EGU26-4899, updated on 13 Mar 2026
https://doi.org/10.5194/egusphere-egu26-4899
EGU General Assembly 2026
© Author(s) 2026. This work is distributed under
the Creative Commons Attribution 4.0 License.
Oral | Friday, 08 May, 08:45–08:55 (CEST)
 
Room G1
Foraminiferal Records of Pollution and Environmental Resilience in the Eastern Mediterranean Sea
Yaroslav Trubin1,2, Revital Bookman2, and Orit Hyams-Kaphzan1
Yaroslav Trubin et al.
  • 1Geological Survey of Israel, Jerusalem, Israel (trubinjs@gmail.com)
  • 2Charney School of Marine Sciences, Department of Marine Geosciences, University of Haifa, Haifa, Israel

The shallow marine environment of the Eastern Mediterranean Sea is an ultra-oligotrophic system that provides essential ecosystem services, yet it is increasingly exposed to anthropogenic pressures, including fish farming, desalination activities, and municipal and industrial pollution. Understanding ecosystem responses to disturbance and subsequent recovery is therefore critical for sustainable marine management.

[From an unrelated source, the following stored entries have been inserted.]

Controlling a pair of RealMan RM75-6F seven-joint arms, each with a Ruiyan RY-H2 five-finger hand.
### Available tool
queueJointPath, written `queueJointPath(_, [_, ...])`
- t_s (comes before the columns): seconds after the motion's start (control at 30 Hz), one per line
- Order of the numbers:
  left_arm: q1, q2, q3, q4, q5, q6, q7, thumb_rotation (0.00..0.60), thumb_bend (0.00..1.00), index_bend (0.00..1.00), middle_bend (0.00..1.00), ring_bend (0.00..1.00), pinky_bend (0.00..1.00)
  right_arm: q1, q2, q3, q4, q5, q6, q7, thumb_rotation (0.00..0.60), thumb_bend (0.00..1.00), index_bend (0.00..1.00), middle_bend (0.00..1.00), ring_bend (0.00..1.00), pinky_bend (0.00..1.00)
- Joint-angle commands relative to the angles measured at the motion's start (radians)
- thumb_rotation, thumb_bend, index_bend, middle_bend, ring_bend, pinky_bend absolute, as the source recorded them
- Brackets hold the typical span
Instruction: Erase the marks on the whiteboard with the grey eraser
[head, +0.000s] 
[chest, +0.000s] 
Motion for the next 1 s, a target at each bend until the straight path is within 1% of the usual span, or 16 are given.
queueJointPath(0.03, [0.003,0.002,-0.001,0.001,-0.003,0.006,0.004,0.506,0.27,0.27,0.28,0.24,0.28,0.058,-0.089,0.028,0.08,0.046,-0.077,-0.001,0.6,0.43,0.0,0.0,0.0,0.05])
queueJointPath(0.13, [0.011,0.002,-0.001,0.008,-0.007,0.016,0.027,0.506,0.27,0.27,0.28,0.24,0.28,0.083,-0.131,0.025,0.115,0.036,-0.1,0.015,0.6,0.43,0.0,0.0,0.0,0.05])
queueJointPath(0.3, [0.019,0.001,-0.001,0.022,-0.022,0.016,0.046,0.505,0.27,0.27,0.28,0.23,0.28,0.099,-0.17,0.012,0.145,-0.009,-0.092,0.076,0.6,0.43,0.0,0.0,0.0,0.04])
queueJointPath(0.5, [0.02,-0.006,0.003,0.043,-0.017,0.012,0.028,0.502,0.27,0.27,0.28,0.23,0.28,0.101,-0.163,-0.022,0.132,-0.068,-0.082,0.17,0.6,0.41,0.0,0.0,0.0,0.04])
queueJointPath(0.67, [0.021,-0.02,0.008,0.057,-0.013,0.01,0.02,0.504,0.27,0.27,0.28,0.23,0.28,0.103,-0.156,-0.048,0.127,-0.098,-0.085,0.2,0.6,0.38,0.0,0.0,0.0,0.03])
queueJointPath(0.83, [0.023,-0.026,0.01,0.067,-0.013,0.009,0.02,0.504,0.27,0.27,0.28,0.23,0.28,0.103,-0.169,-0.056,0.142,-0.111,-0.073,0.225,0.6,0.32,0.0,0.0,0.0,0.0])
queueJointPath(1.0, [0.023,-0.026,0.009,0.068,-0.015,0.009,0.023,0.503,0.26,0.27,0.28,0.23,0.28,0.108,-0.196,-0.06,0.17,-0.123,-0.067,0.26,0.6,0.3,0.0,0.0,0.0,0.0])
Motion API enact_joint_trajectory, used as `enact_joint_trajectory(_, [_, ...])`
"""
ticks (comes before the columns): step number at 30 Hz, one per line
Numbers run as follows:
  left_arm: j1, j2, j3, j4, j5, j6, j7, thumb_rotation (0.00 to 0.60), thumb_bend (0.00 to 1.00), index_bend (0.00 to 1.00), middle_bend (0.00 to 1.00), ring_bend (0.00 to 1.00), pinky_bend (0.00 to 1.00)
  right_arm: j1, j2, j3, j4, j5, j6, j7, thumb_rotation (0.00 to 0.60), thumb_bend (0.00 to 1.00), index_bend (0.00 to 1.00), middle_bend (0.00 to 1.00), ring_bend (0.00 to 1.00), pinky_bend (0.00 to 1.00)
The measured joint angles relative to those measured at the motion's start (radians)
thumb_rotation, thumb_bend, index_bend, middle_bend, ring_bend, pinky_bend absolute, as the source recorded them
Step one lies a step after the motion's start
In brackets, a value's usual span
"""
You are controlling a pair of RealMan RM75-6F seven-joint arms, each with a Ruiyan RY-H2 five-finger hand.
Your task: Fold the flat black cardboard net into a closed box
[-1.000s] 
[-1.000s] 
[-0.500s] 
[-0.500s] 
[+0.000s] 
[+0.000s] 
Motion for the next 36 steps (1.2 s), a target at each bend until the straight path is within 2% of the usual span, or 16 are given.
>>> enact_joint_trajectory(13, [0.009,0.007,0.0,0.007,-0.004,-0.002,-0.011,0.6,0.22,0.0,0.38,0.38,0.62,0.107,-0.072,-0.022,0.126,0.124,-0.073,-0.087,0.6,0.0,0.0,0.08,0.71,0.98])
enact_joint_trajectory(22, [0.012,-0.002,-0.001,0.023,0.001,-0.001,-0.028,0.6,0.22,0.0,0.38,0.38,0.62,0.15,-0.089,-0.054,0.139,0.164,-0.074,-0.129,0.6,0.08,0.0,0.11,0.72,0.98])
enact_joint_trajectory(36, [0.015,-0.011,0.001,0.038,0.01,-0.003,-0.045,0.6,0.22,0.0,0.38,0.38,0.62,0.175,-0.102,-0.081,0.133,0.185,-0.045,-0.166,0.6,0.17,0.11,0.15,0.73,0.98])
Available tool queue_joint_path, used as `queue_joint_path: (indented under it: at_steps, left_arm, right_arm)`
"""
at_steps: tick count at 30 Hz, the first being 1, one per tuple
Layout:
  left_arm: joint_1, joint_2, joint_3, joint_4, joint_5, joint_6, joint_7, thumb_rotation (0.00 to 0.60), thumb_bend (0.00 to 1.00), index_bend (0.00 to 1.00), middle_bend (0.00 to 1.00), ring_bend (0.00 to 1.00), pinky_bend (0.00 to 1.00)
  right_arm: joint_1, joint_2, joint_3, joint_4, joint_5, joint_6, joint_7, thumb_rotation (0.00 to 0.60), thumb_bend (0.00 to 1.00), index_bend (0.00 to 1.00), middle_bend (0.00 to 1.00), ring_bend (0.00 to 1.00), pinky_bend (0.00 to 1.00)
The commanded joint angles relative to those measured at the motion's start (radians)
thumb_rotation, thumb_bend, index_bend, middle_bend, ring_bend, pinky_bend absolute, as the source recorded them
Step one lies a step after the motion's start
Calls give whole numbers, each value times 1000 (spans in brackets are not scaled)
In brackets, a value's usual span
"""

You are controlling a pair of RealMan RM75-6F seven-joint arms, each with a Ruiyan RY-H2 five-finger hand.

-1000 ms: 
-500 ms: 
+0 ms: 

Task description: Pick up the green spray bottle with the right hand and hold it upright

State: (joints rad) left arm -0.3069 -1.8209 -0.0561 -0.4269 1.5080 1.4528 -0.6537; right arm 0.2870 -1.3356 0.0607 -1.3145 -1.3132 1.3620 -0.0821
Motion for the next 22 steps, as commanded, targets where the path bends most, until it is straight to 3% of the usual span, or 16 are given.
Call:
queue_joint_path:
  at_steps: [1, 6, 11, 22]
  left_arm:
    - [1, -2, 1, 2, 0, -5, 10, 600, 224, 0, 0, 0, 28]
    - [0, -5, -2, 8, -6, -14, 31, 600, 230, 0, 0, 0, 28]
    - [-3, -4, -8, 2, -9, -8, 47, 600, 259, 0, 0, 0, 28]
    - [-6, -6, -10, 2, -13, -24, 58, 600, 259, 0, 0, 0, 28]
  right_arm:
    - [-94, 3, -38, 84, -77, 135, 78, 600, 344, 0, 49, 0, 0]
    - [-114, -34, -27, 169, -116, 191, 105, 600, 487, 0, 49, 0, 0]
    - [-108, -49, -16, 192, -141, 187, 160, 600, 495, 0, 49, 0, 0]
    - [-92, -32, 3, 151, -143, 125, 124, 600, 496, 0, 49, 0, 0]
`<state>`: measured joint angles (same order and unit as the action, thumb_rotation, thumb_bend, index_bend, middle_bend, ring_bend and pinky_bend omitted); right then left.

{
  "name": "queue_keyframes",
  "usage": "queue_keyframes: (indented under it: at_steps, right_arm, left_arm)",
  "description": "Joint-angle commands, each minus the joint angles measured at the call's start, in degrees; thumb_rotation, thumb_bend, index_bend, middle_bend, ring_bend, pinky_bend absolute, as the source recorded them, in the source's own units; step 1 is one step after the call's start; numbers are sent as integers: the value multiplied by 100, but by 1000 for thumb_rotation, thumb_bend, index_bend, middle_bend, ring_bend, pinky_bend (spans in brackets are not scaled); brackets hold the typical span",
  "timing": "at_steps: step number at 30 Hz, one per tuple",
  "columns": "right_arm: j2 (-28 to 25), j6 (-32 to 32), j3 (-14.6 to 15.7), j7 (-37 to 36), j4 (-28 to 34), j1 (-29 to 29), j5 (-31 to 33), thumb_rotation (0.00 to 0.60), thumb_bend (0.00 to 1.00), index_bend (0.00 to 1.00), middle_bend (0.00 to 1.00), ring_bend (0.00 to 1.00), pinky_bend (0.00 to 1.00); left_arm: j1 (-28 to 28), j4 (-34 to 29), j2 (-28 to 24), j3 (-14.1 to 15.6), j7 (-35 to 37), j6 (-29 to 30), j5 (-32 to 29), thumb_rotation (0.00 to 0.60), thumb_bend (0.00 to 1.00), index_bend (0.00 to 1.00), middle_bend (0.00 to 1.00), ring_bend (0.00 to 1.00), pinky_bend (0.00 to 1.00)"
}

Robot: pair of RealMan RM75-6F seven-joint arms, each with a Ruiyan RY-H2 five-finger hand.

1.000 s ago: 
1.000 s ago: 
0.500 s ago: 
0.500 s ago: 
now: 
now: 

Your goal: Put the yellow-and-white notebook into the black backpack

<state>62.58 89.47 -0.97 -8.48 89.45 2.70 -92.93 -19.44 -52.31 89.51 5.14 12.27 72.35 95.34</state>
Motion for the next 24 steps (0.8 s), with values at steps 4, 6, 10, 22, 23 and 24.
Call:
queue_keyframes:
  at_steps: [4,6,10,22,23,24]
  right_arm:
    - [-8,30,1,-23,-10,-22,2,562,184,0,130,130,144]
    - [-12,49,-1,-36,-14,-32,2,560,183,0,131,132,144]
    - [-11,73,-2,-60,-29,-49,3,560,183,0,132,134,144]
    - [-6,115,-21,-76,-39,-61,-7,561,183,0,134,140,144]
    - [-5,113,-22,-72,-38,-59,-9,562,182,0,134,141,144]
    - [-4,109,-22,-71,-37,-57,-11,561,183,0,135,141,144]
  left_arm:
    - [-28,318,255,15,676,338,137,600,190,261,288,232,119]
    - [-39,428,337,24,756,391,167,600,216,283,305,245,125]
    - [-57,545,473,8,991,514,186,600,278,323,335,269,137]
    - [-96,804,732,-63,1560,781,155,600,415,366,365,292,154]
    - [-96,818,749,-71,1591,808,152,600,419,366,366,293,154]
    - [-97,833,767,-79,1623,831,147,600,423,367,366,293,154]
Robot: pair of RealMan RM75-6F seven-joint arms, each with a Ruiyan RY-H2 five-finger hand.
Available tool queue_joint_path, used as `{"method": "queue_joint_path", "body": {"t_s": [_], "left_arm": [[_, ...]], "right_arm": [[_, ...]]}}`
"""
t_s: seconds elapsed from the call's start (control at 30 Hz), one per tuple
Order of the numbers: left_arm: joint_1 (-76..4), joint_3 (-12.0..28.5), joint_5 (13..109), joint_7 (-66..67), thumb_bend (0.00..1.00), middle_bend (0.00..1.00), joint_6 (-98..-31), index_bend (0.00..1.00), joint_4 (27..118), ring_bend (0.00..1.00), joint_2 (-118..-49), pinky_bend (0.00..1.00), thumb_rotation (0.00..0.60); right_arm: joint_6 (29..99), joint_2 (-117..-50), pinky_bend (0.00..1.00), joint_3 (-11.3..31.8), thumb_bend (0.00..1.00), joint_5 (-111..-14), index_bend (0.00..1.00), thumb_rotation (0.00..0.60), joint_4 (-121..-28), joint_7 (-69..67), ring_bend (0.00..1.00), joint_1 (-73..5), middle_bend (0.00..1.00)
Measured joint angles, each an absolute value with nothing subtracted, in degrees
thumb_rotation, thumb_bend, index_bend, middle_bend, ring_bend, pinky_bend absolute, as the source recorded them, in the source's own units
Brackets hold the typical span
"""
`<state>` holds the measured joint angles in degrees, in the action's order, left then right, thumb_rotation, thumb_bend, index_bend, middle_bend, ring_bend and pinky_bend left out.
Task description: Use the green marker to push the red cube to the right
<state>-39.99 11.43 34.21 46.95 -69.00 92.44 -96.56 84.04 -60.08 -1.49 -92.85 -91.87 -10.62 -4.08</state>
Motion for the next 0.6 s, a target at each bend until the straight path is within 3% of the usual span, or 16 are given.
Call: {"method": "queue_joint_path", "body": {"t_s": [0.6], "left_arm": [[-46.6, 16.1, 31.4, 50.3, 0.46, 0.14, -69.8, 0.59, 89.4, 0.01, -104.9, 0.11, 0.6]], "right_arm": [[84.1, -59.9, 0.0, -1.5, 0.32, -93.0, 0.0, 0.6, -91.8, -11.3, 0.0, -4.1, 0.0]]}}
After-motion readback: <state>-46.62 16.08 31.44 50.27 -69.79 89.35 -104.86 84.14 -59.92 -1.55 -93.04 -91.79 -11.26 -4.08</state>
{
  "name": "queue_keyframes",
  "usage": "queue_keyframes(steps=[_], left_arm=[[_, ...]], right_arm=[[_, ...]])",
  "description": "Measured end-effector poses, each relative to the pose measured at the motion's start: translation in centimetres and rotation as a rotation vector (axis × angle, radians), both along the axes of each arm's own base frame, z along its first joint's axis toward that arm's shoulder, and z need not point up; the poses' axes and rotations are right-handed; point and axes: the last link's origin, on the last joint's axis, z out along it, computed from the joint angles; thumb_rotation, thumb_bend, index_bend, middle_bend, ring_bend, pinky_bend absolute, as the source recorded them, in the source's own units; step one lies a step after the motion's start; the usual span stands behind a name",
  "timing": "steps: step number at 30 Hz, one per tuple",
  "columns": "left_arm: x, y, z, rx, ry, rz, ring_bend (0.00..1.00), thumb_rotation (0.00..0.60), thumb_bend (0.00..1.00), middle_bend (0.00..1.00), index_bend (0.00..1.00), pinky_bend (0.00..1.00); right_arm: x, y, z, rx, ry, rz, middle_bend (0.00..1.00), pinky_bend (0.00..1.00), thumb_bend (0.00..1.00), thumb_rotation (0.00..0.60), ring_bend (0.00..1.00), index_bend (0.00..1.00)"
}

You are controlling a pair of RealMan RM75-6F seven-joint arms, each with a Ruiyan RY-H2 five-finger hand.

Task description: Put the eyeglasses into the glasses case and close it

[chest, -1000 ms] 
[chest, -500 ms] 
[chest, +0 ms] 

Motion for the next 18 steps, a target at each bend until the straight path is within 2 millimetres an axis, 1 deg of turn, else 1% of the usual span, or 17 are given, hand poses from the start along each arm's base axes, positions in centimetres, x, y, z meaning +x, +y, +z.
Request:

For three decades (1987-2017), the primary source of anthropogenic pollution along the Israeli coast was the Shafdan sewage outfall, which enriched the surrounding environment with nutrients, organic matter, and heavy metals. This long-term pollution history, followed by recent recovery, offers a unique natural laboratory to investigate benthic foraminiferal responses to sustained anthropogenic stress and post-impact recovery.

Two sediment gravity cores were collected at ~36 m water depth near the Shafdan outfall: one from a formerly polluted site (PL3; 0.2 km north of the outfall) and one from a more distal reference site (PL29; 5.5 km north). Sedimentological and geochemical analyses included total organic carbon, grain-size distribution, and mineral and elemental composition. Micropaleontological analyses focused on down-core dead benthic foraminiferal assemblages, complemented by living (Rose-Bengal stained) foraminifera from surface sediments. We assessed changes in species composition, community structure, dominant taxa, and diversity patterns. Ecological status was evaluated using three biotic indices (Foram-AMBI, TSI-Med, FSI) and two diversity indices (ES100 and Exp(H’bc)).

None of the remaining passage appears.